Write out, unchanged, the lines from the one holding "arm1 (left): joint" to the close of the listing. Both the first and last lines belong in it.

/---

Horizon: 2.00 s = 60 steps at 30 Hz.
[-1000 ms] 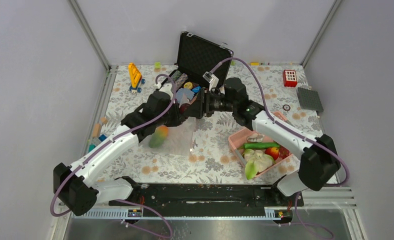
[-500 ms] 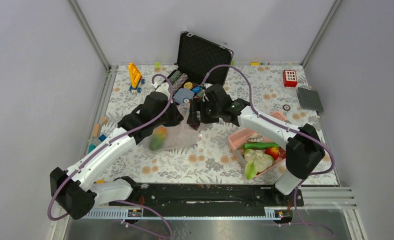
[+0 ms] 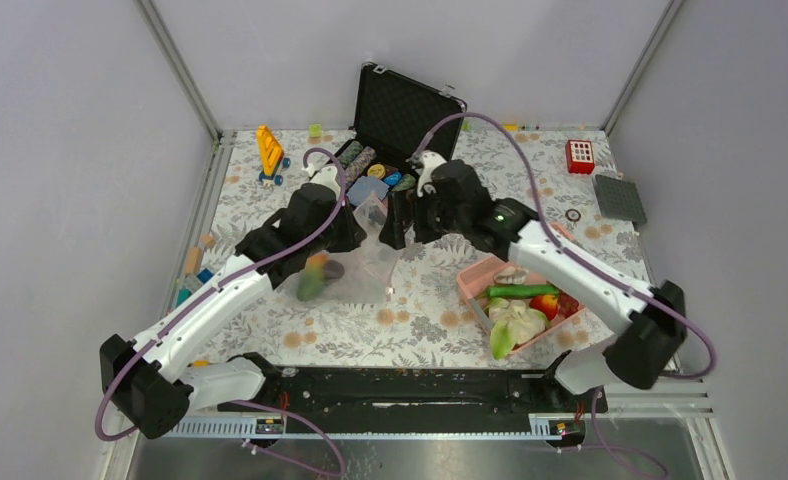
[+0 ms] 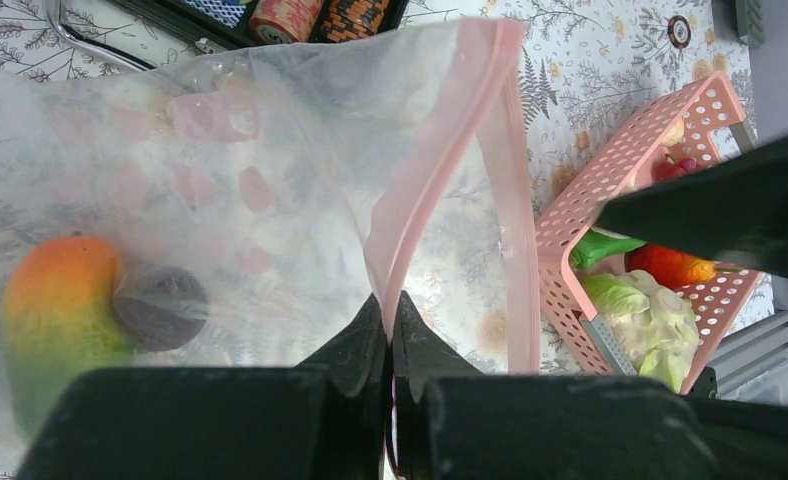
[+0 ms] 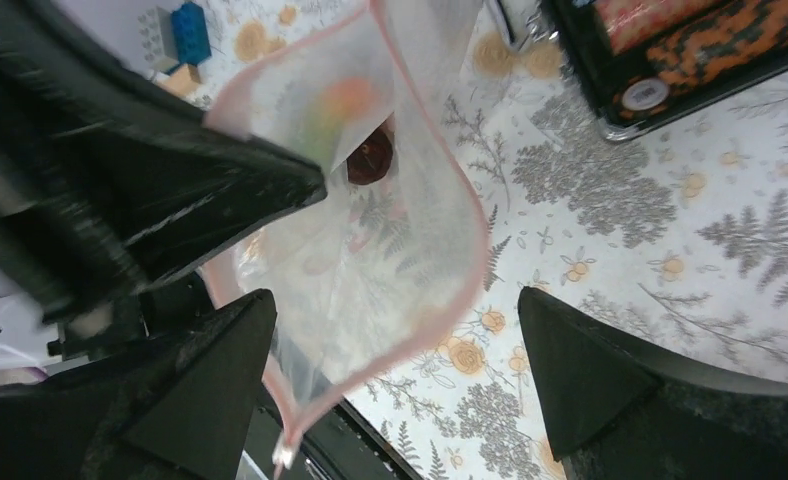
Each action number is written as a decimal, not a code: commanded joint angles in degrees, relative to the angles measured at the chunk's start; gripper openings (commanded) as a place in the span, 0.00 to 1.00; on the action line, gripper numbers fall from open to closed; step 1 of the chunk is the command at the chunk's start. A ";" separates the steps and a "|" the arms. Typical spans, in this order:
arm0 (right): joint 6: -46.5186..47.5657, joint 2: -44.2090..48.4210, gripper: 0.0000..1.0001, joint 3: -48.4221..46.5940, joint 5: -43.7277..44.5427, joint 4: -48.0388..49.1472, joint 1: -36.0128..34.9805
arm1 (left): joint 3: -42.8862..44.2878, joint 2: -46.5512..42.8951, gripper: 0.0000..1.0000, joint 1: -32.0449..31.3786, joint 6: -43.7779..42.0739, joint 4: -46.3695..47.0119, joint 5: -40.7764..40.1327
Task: Place the food in the zip-top bag and seal the zipper
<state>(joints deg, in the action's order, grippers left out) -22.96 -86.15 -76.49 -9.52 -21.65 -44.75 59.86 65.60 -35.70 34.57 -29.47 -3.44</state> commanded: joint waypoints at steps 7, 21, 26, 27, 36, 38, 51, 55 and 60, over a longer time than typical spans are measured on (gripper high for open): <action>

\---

[Solved problem]
arm1 (left): joint 3: -42.8862..44.2878, joint 2: -46.5512..42.8951, gripper: 0.0000..1.0000, joint 1: -32.0449..31.3786, joint 6: -43.7779..42.0739, joint 4: -46.3695..47.0119, joint 5: -40.7764..40.1327
Task: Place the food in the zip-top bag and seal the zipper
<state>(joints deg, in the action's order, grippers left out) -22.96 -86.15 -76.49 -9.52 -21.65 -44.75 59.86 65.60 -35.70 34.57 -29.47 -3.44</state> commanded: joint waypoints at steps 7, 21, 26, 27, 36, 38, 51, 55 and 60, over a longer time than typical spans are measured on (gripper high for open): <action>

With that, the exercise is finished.